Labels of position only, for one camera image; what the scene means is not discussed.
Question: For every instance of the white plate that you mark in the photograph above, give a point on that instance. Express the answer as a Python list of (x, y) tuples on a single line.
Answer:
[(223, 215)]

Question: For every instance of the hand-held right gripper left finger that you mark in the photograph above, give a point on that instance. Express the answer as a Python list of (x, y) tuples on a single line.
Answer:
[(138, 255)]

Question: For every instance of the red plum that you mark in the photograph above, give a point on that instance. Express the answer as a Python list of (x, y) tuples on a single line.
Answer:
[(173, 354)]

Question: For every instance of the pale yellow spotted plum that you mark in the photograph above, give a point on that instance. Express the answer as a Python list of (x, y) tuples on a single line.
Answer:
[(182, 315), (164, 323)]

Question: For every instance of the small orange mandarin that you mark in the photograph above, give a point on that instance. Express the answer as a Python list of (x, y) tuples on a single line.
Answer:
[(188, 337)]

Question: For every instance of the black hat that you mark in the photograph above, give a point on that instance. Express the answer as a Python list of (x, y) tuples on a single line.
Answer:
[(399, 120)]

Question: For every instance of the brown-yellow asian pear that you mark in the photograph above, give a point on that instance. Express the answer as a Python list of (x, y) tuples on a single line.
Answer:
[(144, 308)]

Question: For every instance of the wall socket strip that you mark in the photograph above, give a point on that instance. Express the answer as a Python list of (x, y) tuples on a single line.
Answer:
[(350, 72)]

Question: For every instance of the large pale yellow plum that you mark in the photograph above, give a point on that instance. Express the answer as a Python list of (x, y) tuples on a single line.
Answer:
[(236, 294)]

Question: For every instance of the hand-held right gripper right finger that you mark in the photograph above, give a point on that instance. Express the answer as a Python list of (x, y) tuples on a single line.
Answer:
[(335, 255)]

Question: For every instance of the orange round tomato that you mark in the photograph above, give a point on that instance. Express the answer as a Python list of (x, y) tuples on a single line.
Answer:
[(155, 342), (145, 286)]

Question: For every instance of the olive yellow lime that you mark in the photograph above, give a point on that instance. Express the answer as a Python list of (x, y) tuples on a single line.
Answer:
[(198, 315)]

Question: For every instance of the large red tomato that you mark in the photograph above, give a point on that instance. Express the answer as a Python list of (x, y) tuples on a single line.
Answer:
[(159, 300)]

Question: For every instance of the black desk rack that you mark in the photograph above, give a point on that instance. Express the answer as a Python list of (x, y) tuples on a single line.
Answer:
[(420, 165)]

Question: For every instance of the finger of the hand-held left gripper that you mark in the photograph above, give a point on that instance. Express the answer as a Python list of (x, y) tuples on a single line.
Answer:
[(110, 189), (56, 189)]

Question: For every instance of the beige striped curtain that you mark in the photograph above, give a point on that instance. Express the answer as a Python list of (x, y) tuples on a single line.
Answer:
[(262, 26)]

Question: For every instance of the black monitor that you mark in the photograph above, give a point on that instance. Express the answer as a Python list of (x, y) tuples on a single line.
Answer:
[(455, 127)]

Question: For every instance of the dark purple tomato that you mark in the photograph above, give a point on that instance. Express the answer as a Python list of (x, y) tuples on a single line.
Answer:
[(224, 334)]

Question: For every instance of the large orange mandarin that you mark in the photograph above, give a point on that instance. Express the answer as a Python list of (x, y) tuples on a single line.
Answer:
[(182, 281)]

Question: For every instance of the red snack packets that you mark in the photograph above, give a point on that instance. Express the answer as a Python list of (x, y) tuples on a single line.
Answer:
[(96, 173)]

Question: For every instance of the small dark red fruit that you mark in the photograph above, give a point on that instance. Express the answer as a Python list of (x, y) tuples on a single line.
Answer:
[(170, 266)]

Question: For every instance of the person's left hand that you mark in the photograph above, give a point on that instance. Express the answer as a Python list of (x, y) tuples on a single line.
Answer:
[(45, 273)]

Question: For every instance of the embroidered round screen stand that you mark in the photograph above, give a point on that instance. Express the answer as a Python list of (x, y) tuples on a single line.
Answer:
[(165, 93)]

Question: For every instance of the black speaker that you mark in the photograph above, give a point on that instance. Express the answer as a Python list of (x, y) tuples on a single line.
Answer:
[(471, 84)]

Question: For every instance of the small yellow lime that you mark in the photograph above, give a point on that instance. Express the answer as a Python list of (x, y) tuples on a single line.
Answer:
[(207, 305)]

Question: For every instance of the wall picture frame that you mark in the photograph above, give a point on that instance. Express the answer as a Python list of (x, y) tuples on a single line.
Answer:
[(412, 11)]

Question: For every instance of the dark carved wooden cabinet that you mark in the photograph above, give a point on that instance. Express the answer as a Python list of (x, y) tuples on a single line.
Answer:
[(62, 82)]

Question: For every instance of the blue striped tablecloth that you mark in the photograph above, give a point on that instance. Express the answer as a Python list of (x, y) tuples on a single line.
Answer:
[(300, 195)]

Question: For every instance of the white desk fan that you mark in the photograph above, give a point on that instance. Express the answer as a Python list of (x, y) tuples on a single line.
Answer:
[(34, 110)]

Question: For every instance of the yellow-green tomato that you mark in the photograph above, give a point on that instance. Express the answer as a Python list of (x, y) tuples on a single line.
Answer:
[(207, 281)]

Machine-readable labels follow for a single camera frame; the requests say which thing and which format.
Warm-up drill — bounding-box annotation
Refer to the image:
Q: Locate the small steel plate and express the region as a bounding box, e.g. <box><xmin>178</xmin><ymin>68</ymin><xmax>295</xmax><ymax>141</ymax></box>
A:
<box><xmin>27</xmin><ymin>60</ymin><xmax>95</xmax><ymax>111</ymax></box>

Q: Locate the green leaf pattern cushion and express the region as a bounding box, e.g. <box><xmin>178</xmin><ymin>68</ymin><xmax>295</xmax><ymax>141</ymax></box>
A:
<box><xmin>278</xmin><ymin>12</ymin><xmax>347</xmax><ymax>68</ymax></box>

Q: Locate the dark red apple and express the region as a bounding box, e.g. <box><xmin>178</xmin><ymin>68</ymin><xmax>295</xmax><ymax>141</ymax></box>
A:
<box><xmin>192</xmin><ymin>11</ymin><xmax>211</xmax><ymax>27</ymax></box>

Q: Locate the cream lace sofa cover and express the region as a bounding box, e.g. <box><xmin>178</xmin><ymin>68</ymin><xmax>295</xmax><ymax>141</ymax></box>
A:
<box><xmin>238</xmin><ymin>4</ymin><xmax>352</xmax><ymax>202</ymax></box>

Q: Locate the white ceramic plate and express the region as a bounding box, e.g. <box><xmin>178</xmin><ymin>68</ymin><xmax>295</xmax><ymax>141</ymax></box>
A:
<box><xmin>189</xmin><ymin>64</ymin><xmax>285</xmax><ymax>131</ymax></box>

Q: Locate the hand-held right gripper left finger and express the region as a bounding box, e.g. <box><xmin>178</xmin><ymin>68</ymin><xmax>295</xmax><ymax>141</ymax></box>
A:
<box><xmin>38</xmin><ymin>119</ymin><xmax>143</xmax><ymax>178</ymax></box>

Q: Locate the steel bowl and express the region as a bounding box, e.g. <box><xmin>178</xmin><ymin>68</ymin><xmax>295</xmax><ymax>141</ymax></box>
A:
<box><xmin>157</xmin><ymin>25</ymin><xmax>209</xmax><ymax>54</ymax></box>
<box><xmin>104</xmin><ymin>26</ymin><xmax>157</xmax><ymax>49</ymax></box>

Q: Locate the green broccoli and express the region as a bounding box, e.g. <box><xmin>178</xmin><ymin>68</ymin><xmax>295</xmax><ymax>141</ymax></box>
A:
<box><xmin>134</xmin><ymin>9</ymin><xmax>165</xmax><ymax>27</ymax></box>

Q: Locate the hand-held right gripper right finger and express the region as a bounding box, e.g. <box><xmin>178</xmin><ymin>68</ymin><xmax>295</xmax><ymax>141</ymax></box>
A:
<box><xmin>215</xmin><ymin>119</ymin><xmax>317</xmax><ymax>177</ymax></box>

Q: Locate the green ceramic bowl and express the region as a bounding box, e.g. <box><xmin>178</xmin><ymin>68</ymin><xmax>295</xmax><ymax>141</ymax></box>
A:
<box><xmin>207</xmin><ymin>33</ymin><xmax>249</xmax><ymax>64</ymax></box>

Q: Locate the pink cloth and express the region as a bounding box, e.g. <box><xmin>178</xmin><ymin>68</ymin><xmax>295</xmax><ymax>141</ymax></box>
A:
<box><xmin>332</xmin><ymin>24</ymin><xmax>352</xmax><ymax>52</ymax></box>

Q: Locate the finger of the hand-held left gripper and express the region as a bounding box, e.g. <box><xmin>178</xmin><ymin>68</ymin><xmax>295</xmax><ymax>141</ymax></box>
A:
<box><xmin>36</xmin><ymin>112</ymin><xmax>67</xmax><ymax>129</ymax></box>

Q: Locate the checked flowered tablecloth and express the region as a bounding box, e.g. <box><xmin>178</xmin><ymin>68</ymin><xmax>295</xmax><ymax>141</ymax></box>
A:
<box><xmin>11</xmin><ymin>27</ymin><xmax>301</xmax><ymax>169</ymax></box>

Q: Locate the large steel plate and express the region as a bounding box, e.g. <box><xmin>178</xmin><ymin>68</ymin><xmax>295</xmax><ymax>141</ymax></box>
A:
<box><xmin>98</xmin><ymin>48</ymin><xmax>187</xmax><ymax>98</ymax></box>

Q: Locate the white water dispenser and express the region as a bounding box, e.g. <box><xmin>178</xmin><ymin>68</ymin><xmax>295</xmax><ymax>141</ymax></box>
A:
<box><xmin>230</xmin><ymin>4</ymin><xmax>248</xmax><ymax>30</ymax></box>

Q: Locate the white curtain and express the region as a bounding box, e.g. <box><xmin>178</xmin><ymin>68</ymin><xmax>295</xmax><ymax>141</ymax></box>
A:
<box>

**How to complete this task**
Among the lines of the listing above, which ones hold "desk"? Copy them.

**Solution for this task**
Question: For every instance of the black desk rack that you mark in the photograph above, give a point on that instance. Express the answer as a Python list of (x, y) tuples on a single line.
Question: For every instance of the white desk fan that you mark in the photograph above, give a point on that instance. Express the answer as a Python list of (x, y) tuples on a single line.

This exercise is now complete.